He explained to a Senate antitrust hearing why Japanese baseball seemed to him inscrutable. "I couldn't understand why they would want to play baseball with short fingers...."
When asked in '73 if he would like to manage again, he said, "Well, to be truthful and honest and perfectly frank about it, I'm 83 years old, which ain't bad. To be truthful and honest and frank about it, the thing I'd like to be right now is an astronaut."

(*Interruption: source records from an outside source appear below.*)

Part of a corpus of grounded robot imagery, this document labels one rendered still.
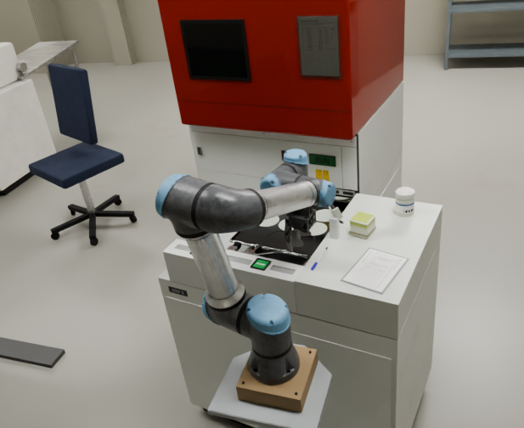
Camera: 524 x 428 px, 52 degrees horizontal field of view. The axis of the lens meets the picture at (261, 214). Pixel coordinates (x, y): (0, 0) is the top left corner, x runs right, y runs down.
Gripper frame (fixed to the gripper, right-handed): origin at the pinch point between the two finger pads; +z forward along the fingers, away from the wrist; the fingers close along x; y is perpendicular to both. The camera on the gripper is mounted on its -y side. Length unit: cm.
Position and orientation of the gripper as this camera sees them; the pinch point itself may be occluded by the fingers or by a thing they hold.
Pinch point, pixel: (293, 244)
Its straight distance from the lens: 184.8
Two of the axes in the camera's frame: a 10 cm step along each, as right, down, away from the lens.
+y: 8.8, 2.0, -4.2
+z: 0.6, 8.5, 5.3
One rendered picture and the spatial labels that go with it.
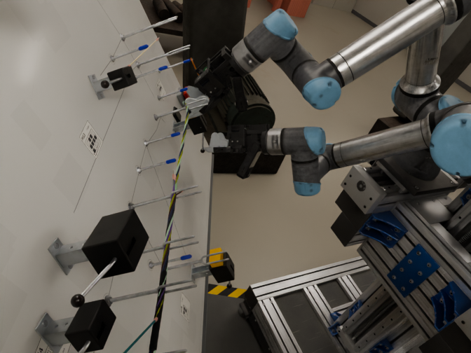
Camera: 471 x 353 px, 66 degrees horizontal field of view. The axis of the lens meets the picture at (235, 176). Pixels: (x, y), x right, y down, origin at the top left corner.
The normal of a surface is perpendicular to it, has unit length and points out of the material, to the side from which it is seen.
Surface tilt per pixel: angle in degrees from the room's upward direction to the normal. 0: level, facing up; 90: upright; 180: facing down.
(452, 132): 88
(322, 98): 90
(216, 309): 0
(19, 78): 54
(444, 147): 88
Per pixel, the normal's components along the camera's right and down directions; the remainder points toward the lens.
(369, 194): -0.86, 0.07
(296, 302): 0.30, -0.73
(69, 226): 0.95, -0.26

He said, after being honored as baseball's greatest living manager, "I want to thank all my players for giving me the honor of being what I was."
WHEN VROOM GOES BOOM
The point of auto racing is sustained high speed, but the scenes that stick in the memory are of abrupt, rending arrest. During the first lap of the 1966 Indy 500, 11 cars crashed and 14 spectators were hit by flying debris. Graham Hill (far left) escaped unscathed and won.
CENTERS OF ATTENTION
No sports figures have been more pivotal than basketball's mobile big men. Like Fiberglas in pole-vaulting, they raised their game's limits, made it whippier and more spectacular and altered the style of all its participants. The biggest three were Kareem Abdul-Jabbar, Wilt Chamberlain and Bill Russell, player and coach.
DANCING ON AIR
Not only sports you watch but sports you do grew by leaps and bounds. Often what was in the ascendancy was a form of descent, such as skydiving—here the West German "Boogey Woogey" team plummets on Pretoria, South Africa—skiing, skin diving and hang gliding.
THE BIGGER THEY WERE
...the giddier they rose and fell. Sonny Liston and George Foreman were called indestructible. They said that Floyd Patterson and Muhammad Ali couldn't come back. You never could tell. The heavyweights produced the super-punch fans demanded, and a stunning unpredictability as well. A good thing, or, despite theater TV, boxing might have died.
Young Cassius Clay, just 19 in '61, made his mark on Alex Miteff.
Floyd Patterson floored Ingemar Johansson in their rubber match.